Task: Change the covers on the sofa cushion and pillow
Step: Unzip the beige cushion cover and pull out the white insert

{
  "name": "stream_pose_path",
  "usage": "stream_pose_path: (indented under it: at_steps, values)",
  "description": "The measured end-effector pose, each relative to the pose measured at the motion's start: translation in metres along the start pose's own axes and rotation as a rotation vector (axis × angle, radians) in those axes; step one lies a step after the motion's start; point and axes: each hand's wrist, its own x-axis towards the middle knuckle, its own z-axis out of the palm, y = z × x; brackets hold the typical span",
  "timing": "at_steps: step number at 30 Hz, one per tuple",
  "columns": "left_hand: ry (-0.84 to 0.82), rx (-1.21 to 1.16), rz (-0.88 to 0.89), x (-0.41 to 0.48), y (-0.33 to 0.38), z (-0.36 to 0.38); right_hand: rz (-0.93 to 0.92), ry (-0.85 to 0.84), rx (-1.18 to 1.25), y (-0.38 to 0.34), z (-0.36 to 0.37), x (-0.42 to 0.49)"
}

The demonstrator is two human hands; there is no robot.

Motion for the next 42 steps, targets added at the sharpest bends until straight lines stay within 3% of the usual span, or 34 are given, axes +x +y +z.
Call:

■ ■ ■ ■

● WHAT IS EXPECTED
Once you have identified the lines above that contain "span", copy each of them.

● ANSWER BOX
  "description": "The measured end-effector pose, each relative to the pose measured at the motion's start: translation in metres along the start pose's own axes and rotation as a rotation vector (axis × angle, radians) in those axes; step one lies a step after the motion's start; point and axes: each hand's wrist, its own x-axis towards the middle knuckle, its own z-axis out of the palm, y = z × x; brackets hold the typical span",
Motion for the next 42 steps, targets added at the sharpest bends until straight lines stay within 3% of the usual span, or 34 are given, axes +x +y +z.

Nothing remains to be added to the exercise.